In composing and laying down tracks for AARPmagazine.org's Online Jukebox, Garrick Alden drew on inspiration from Eric Clapton, Stevie Ray Vaughan, Jeff Beck, the Beach Boys, The Ventures, early Elvis Presley, and Santana. "I love all kinds of music," says Alden. Guitar, he says, is "the instrument of modern times."

Alden recognizes that he is a lucky man. Says the 45-year-old Virginia native, "I've never, ever been out of work playing music." Since the 1970s, Alden has made his living as a full-time musician, playing and singing with bands, writing songs, and recording.

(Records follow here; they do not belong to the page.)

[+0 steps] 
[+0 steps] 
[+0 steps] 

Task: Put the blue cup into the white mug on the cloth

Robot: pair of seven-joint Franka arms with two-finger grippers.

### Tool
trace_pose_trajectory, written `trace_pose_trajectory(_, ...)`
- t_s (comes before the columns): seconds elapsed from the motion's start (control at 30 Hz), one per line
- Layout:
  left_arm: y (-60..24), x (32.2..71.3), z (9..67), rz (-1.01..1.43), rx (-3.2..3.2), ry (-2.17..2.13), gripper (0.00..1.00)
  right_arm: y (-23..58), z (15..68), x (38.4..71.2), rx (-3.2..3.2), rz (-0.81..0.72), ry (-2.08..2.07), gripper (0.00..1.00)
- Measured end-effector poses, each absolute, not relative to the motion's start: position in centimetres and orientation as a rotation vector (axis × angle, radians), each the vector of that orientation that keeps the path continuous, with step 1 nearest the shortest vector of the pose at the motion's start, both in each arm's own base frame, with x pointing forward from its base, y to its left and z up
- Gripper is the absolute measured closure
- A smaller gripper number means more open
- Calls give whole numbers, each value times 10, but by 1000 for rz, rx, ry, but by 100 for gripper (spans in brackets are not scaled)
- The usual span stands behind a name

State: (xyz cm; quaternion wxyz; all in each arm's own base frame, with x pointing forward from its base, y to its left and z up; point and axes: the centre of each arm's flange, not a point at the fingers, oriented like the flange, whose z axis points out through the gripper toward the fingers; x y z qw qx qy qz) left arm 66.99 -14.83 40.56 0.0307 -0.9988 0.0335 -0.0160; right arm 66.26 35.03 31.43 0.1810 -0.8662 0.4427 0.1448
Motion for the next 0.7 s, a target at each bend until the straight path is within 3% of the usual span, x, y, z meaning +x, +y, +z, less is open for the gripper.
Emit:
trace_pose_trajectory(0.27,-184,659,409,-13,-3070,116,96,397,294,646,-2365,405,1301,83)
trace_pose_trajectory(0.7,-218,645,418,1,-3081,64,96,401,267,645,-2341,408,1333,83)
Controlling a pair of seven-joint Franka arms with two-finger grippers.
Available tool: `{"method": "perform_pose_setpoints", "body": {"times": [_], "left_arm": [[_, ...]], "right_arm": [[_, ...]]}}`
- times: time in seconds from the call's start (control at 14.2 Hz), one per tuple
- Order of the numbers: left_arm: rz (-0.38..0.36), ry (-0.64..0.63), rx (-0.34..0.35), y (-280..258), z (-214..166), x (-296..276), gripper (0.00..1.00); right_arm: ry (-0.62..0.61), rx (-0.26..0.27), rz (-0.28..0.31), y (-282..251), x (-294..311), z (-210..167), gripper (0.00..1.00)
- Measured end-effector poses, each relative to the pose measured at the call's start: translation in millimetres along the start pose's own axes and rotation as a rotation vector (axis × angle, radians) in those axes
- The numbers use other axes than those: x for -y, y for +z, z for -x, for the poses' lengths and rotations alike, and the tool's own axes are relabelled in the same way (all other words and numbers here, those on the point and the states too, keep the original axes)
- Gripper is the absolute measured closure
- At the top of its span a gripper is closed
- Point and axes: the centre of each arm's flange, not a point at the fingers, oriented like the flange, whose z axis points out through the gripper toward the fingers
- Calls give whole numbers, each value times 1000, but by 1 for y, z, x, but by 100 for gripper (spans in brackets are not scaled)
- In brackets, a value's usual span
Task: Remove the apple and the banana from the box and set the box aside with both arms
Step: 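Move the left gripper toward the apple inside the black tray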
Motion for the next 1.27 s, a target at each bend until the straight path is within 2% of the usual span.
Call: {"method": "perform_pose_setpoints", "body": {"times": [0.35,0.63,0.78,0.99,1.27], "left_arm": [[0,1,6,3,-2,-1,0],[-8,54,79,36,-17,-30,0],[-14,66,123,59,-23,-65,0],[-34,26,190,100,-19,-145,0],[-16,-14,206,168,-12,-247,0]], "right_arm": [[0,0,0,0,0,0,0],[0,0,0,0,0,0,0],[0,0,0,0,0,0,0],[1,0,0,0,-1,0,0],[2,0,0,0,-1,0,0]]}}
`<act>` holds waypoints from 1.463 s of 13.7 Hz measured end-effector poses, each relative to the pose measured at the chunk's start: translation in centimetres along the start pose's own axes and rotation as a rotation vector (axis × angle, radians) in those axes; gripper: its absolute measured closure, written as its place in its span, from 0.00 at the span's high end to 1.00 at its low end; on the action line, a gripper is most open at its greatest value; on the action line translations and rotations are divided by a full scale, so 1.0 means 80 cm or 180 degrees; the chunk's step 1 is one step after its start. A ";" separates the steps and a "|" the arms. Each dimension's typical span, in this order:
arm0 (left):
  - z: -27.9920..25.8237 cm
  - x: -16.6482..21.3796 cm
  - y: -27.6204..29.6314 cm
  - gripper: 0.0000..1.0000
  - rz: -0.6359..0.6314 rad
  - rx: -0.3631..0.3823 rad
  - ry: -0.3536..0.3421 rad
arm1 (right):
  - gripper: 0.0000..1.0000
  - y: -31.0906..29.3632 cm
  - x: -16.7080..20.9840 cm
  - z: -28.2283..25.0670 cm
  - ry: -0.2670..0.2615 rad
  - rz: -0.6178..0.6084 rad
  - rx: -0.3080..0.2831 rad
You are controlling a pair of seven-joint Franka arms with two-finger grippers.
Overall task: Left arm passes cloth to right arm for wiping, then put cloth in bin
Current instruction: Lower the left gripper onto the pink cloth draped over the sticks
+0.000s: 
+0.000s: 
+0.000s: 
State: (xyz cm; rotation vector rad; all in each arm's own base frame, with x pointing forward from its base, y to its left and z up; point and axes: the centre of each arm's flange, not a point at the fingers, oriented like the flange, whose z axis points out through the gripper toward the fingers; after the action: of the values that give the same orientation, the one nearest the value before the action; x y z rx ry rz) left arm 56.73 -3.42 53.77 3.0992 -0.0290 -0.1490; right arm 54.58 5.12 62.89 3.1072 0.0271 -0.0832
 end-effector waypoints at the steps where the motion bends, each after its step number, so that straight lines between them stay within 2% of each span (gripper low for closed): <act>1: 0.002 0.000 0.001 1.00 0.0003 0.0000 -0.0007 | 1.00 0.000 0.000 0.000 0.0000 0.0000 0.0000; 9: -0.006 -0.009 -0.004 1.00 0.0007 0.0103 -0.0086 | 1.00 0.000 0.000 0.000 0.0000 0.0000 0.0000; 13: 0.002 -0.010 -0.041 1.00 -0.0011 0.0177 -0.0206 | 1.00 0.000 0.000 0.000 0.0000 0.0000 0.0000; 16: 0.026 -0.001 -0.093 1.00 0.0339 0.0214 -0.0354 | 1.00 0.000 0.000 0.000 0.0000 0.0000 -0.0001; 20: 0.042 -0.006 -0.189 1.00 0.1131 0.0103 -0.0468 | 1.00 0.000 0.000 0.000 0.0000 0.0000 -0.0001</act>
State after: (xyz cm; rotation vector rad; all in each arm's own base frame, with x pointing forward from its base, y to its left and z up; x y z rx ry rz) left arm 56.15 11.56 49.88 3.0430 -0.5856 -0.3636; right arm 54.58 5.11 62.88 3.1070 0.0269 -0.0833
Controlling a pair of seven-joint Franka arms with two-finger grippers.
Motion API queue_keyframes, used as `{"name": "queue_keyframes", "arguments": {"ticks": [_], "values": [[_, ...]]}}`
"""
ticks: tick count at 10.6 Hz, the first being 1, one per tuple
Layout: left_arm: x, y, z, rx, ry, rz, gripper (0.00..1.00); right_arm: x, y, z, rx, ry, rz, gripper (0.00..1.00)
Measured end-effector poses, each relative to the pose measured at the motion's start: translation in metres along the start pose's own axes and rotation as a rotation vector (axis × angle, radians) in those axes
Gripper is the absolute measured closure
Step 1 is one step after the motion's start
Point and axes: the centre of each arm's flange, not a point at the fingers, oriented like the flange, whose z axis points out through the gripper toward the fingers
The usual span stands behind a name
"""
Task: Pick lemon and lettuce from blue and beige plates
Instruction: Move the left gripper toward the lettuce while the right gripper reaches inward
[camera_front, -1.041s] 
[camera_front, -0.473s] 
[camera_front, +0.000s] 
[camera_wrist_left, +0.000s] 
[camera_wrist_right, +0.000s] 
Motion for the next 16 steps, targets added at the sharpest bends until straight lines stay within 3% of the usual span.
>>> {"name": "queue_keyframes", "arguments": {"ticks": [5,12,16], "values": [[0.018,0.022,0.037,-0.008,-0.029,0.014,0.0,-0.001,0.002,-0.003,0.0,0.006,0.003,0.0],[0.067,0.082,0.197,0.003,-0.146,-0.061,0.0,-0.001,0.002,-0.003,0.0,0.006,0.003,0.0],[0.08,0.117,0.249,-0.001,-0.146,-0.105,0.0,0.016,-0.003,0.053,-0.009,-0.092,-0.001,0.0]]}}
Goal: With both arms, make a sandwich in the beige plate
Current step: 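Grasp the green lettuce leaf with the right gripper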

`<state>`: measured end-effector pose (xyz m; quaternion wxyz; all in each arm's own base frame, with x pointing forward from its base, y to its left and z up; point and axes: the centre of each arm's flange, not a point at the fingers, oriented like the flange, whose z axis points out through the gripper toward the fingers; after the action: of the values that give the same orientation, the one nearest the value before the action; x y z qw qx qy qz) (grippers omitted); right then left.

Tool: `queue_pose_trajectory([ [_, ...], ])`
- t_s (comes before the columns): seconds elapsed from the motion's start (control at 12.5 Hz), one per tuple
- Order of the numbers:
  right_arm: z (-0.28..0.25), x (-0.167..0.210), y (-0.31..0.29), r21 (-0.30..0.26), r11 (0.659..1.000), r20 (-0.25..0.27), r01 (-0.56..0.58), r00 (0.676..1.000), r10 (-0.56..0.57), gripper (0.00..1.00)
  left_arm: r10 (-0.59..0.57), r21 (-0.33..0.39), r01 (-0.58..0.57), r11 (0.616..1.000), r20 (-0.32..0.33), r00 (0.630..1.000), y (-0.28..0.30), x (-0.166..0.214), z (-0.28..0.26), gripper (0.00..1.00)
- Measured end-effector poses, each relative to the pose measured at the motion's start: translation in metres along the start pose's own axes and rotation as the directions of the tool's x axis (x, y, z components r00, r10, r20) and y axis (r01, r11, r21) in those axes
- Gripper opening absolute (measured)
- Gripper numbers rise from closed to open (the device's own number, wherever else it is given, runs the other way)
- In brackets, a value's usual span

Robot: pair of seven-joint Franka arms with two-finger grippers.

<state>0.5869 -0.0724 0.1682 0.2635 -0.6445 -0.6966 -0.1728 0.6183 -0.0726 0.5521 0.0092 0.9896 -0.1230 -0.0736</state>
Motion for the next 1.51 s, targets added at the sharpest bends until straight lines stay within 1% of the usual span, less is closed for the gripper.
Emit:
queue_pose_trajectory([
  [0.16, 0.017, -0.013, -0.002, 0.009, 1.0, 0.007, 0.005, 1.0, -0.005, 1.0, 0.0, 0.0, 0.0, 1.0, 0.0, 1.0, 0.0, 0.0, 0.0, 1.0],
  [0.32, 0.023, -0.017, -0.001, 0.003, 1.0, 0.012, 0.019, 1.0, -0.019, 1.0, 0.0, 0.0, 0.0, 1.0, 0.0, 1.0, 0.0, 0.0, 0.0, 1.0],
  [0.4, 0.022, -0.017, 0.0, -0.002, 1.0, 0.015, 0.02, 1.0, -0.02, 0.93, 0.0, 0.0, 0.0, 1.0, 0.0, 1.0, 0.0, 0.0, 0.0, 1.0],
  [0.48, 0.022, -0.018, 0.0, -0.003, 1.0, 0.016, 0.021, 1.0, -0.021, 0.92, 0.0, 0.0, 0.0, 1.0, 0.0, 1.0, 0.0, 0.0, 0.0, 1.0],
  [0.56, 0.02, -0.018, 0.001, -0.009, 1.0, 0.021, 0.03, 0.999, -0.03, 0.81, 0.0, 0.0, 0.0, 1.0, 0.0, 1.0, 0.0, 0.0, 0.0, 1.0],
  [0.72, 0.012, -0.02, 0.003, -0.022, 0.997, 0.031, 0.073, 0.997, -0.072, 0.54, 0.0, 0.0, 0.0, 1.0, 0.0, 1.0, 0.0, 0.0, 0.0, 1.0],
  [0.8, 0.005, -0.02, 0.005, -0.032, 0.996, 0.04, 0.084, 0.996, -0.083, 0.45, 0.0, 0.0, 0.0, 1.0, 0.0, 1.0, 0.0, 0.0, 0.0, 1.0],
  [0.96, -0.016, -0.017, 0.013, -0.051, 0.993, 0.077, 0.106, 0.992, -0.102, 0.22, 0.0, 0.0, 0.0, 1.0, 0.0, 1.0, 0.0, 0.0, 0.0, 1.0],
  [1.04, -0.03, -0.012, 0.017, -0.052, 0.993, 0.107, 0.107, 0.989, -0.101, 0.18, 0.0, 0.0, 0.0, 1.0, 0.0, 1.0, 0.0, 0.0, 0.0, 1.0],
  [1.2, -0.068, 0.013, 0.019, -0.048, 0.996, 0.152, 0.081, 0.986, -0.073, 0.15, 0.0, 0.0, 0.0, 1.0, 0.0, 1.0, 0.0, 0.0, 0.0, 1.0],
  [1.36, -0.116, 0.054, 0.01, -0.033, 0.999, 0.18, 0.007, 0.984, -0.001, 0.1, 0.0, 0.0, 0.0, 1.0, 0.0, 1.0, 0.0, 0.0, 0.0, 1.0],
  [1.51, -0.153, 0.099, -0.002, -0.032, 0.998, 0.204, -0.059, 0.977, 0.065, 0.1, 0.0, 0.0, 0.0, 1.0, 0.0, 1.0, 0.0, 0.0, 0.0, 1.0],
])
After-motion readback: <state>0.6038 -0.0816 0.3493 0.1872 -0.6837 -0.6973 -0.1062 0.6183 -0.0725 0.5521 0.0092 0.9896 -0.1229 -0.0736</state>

Alden took up guitar at age 10 and formed a band with his buddies in third grade. By the time he was in fifth grade, his group whipped the challengers in a battle of the bands competition. "When (Jimi) Hendrix came along when I was a little kid," Alden recalls, "it just blew me away. I was totally into him." At age 11, Alden wrangled a backstage meeting with the rock legend before a show at the Washington Hilton. "I was so afraid. He was my idol. We gave him some BS story that we wanted to record some of his songs. He said, 'Yeah, go ahead.' It was a great experience."

The day after he finished high school, Alden was at work, playing with bands that offered up top 40 rock tunes. In the early '80s, a friend asked Alden to sit in with his country band. "At first it was weird," Alden says, "but then it hit me hard. Merle Haggard, George Jones, Hank Williams Jr., Ricky Skaggs… I loved it. It was a whole different kind of music for me."

Then he headed over to Nashville for an audition. "My first day, I got this killer job." He wound up playing with The Four Guys on the Grand Ole Opry for nearly two years.

Alden still plays rock and jazz, funk and fusion ("a really wild conglomeration of rock and jazz with everything mixed in"), but country is closest to his heart. Alden was singled out as a world-class country guitar player by the late guitar legend Danny Gatton in an article in the prestigious Guitar Player Magazine.

A consummate musician, Alden plays bass guitar, piano, lead electric guitar, acoustic guitar, banjo, and drums. Frequently, he plays all of them—and sings, too—when cutting demo records for songwriters. Perhaps the most versatile instrument in his studio in Laurel, Maryland, is a Trident 80B console, which he uses to record and mix multiple tracks.

Most recently, Alden alone, billed as the band Pray for Rain, supplied all the vocals and instrumental tracks for a contemporary country demo of Kurt Hulschoff's "Mama Cried." The record captured so much airtime on Phoenix station KONY that a national management company has signed Hulschoff and Alden to prepare a whole album.

Alden and his own band, Wildfire, recently backed up veteran recording artist Ronnie Dove. At other times, Alden has worked with "Blues Brother" Dan Aykroyd, Mark Bright for Curb Records on a Cactus Choir recording, Stella Parton (Dolly's sister), Jeff "Skunk" Baxter of Steely Dan, and the All-Star Congressionals, made up of members of Congress.